Pell Art Designed to Keep Broadway Cleaner

By James Merolla


Emma Hoag, one of Pell's fourth graders who submitted art for the "Don't Litter" campaign placed her drawing on Broadway with the help of Derrick Safo-Darko. (Photo by Lynne Tungett) Emma Hoag, one of Pell's fourth graders who submitted art for the "Don't Litter" campaign placed her drawing on Broadway with the help of Derrick Safo-Darko. (Photo by Lynne Tungett) The new look of old Broadway goes beyond the unveiled three-year construction project and the wide shiny stone sidewalks.

Along Newport’s main north-south downtown artery, a new organization has introduced artwork to inspire pedestrians to think anew about keeping Broadway unsullied. Clean Newport Clean Streets was formed this year following the success of the first-ever Broadway Street Fair. It was the first major campaign in an anti-litter project launched through the creative artwork designed by Pell Elementary School students.

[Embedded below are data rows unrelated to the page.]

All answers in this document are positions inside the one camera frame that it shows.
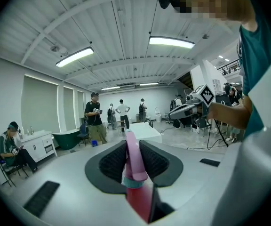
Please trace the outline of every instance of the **pink handle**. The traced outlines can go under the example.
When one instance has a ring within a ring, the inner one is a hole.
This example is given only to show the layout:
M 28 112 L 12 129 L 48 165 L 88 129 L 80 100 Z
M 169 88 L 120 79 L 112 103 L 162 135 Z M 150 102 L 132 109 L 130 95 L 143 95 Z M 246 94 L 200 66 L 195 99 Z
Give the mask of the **pink handle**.
M 145 181 L 148 175 L 145 170 L 139 144 L 133 132 L 126 132 L 127 162 L 125 176 L 134 181 Z

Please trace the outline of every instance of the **concrete floor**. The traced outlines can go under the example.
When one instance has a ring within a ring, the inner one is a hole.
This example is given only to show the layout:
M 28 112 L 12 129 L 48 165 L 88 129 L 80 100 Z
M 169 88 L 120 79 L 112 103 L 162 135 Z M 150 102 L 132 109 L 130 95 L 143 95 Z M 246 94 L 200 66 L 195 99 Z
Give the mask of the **concrete floor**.
M 221 146 L 221 147 L 213 147 L 210 150 L 206 149 L 207 147 L 207 140 L 208 140 L 208 131 L 200 132 L 198 133 L 196 130 L 192 130 L 192 128 L 179 128 L 175 129 L 173 128 L 172 124 L 167 124 L 164 121 L 162 122 L 154 122 L 153 127 L 162 134 L 162 142 L 167 145 L 176 146 L 180 148 L 184 148 L 185 150 L 189 148 L 190 150 L 199 150 L 199 151 L 209 151 L 212 153 L 222 153 L 224 154 L 226 152 L 227 147 L 225 146 L 224 142 L 219 141 L 216 143 L 215 146 Z M 111 127 L 107 130 L 107 141 L 108 142 L 119 142 L 123 140 L 123 136 L 118 132 L 118 130 L 112 130 Z M 215 143 L 218 139 L 221 137 L 219 135 L 214 135 L 213 133 L 210 134 L 210 140 L 209 140 L 209 147 Z M 74 153 L 80 150 L 91 150 L 91 145 L 89 142 L 87 142 L 87 146 L 81 142 L 80 146 L 75 146 L 71 150 L 62 150 L 61 148 L 57 148 L 57 154 L 58 157 L 67 155 L 69 153 Z M 45 166 L 51 163 L 53 160 L 57 160 L 57 157 L 54 155 L 51 155 L 40 162 L 38 162 L 38 168 L 39 170 L 44 170 Z M 32 172 L 29 169 L 29 167 L 25 168 L 25 171 L 29 175 L 29 177 L 32 177 Z M 15 183 L 15 185 L 18 187 L 21 185 L 25 180 L 28 180 L 26 175 L 20 170 L 21 176 L 16 174 L 11 174 L 11 179 Z M 0 190 L 5 192 L 7 195 L 11 195 L 14 190 L 17 189 L 17 187 L 10 187 L 8 183 L 4 183 L 0 185 Z

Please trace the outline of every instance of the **blue chair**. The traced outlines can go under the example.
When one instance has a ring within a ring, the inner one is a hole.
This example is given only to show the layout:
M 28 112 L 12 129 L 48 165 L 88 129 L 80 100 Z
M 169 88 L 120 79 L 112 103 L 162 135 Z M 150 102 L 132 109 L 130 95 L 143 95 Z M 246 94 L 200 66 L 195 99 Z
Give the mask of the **blue chair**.
M 83 143 L 85 144 L 85 146 L 87 146 L 87 143 L 86 143 L 86 139 L 88 139 L 88 127 L 86 127 L 86 124 L 83 123 L 81 126 L 80 126 L 80 134 L 77 135 L 77 137 L 80 137 L 81 140 L 83 141 Z

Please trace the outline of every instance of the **teal shirt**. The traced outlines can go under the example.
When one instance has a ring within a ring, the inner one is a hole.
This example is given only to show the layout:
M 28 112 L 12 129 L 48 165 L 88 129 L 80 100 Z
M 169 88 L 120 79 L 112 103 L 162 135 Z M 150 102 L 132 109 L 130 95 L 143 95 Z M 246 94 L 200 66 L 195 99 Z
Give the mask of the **teal shirt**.
M 14 148 L 17 148 L 13 138 L 9 138 L 5 131 L 0 136 L 0 154 L 11 153 Z M 11 166 L 15 161 L 15 157 L 5 157 L 5 162 L 8 166 Z
M 271 65 L 271 25 L 265 19 L 260 6 L 253 0 L 252 3 L 258 28 L 255 32 L 250 32 L 242 26 L 240 27 L 242 40 L 242 68 L 240 75 L 243 75 L 243 94 L 245 96 L 248 96 L 250 90 L 253 89 Z M 244 137 L 262 128 L 262 120 L 253 105 L 253 111 Z

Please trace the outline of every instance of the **cabinet door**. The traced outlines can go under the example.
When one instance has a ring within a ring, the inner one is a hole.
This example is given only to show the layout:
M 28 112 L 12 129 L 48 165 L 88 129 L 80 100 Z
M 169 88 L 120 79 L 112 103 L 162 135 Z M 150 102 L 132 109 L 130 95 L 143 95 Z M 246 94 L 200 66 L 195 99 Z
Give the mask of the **cabinet door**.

Before the close of the school year, Clean Newport- Clean Streets worked with Pell art teacher Dianne Sheehan and her fourth-graders to create “Please Don’t Litter” posters. Twenty-eight colorful pieces of artwork were selected with the help of Newport’s Chamber of Commerce for placement in August from Washington Park to Equality Park.

“Children’s art that asks the public not to litter [we hope will] reach into the psyche of adult Newporters and tourists,” local volunteer Karl Nurse said. “Who would be so heartless to break the heart of a fourth-grader, especially if we place a trash can to deposit refuse nearby their artwork?”

Nurse added that, to address the problem of litter, "Communication and community involvement has the greatest success."

“This past Christmas, when the Broadway merchants bought Christmas trees to line Broadway and give the street a festive feel, the children from the Thomp-son School jumped at the chance to help decorate them,” he said. “And now the fourth-graders from the Pell Elementary School eagerly got involved in the activity.”

The Broadway Merchants Association will be helping place additional iron trash receptacles along Broadway as part of the city’s “Adopt a Barrel program.”

Norry’s, Caleb & Broad and Scratch restaurants, along with Lia’s Salon, are the first to participate, according to Nurse, who added that the receptacles will be cleaned and emptied as part of a teen summer civic program through the YMCA and the Boys and Girls Club of Newport.

“Involvement in [activities like this] boosts teenagers’ confidence and self-esteem and helps them build healthy lessons in civic responsibility,” Nurse said.

Clean Newport-Clean Streets will be “progressive” in its approach to nonprofits, focusing on civics, education and improving “social value, rather than any financial return,” Nurse said.

“Although the majority of local Newporters don’t litter, this outreach litter reduction campaign seeks to encourage all the citizens of Newport to do the right thing; to effectively be good role models,” he said. “Our goal is to persuade all of Newport to support the campaign.